La radicalité de l’appel de Dieu ne doit pas écraser l’homme ; nous ne sommes pas des marionnettes entre les doigts de Dieu. Quand on parle de radicalité de l’appel, comprenons que c’est un appel qui s’inscrit à la racine de notre existence pour nous transformer de l’intérieur. Parce qu’un projet de Dieu, librement accueilli, transforme toujours d’abord celui à qui l’appel est adressé. Même quand cet appel le pousse vers les autres, il doit d’abord se laisser saisir et transformer par lui. C’est bien parce que je suis saisi profondément (radicalement) par l’appel du Christ que je peux laisser des choses, abandonner certains rêves. Ma liberté n’est pas supprimée, elle est transformée ; elle me transforme pour me rendre apte à vivre cet appel, que cet appel soit baptismal ou ministériel. Par le baptême, nous dit Paul dans sa lettre aux Galates, le Christ nous a libérés pour que nous soyons libres. C’est bien ce que réalise le baptême pour nous. Quand l’eau coule sur notre front, le péché en nous est vaincu, pardonné : nous sommes libérés, délivrés… vous connaissez la chanson. Le baptême, c’est un appel à la liberté vis-à-vis de toute forme de mal. Nous comprenons alors l’insistance de Paul : Que cette liberté ne soit pas un prétexte pour votre égoïsme ; au contraire, mettez-vous, par amour, au service les uns des autres. La radicalité de l’appel à suivre le Christ par le baptême ne supprime pas notre liberté ; elle fait grandir cette liberté et la transforme en liberté d’aimer, en liberté pour le service de ceux et celles qui croiseront notre route.
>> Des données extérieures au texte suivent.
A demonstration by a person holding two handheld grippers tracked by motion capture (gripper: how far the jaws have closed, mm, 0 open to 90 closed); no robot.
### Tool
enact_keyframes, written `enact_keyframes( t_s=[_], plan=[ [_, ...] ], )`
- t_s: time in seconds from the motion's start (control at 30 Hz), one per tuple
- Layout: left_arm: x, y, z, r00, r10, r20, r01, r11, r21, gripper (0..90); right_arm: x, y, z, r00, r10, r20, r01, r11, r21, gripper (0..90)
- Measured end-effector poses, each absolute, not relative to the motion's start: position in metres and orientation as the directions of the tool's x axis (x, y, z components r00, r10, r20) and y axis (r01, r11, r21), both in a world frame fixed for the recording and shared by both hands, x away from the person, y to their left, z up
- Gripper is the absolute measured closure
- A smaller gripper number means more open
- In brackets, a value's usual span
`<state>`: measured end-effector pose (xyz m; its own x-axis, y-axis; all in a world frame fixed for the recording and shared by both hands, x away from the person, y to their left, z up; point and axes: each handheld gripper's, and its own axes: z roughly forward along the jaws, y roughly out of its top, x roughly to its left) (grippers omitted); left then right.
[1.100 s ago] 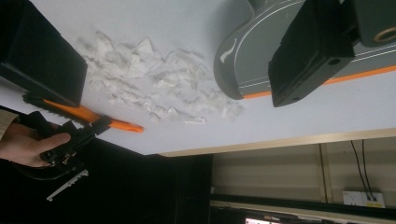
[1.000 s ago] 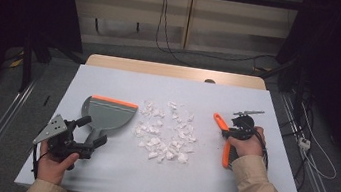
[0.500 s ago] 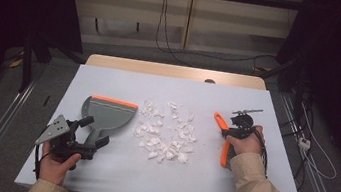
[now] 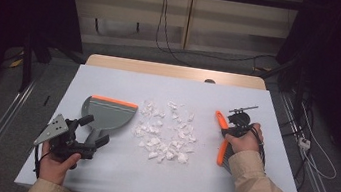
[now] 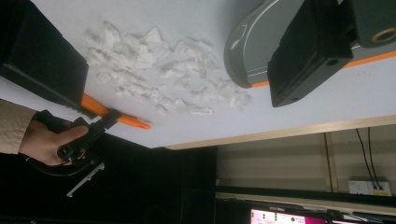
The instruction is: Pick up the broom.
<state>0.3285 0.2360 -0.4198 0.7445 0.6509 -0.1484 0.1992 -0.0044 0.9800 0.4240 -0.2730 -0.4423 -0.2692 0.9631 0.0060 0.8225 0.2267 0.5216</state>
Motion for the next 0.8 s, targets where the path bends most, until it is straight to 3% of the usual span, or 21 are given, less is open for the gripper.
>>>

Tout appel de Dieu est radical parce qu’il s’adresse à notre liberté ; tout appel de Dieu est radical parce qu’il nous invite à faire grandir notre liberté ; tout appel de Dieu est radical parce qu’il transforme notre liberté en liberté d’aimer et de servir davantage. Et ceci se joue dès l’appel au baptême, puisque celui ou celle qui devient chrétien est appelé à développer cet appel dans un art de vivre conforme. Cet art de vivre est accompli dans l’unique parole que voici : tu aimeras ton prochain comme toi-même. La réponse juste à la radicalité de l’appel est un amour radical pour chacun, possible lorsque nous nous laissons conduire par l’Esprit. 

N'ayons pas peur d’être radical dans notre foi. La racine de notre foi, c’est bien d’aimer et non d’exclure ; la racine de notre foi, c’est d’écouter Dieu pour construire avec lui ; la racine de notre foi, c’est d’exercer notre liberté et non contraindre celle des autres. Cette radicalité de notre foi s’exprime dans le respect de tous, y compris de ceux qui ne croient pas comme nous ou qui ne croient pas du tout. La radicalité de notre foi nous oblige à vivre librement un amour à l’image de l’amour du Christ pour nous. Il n’y a pas d’autre voie possible que celle de l’amour. Comprenons-le et vivons-le une fois pour toutes. Amen.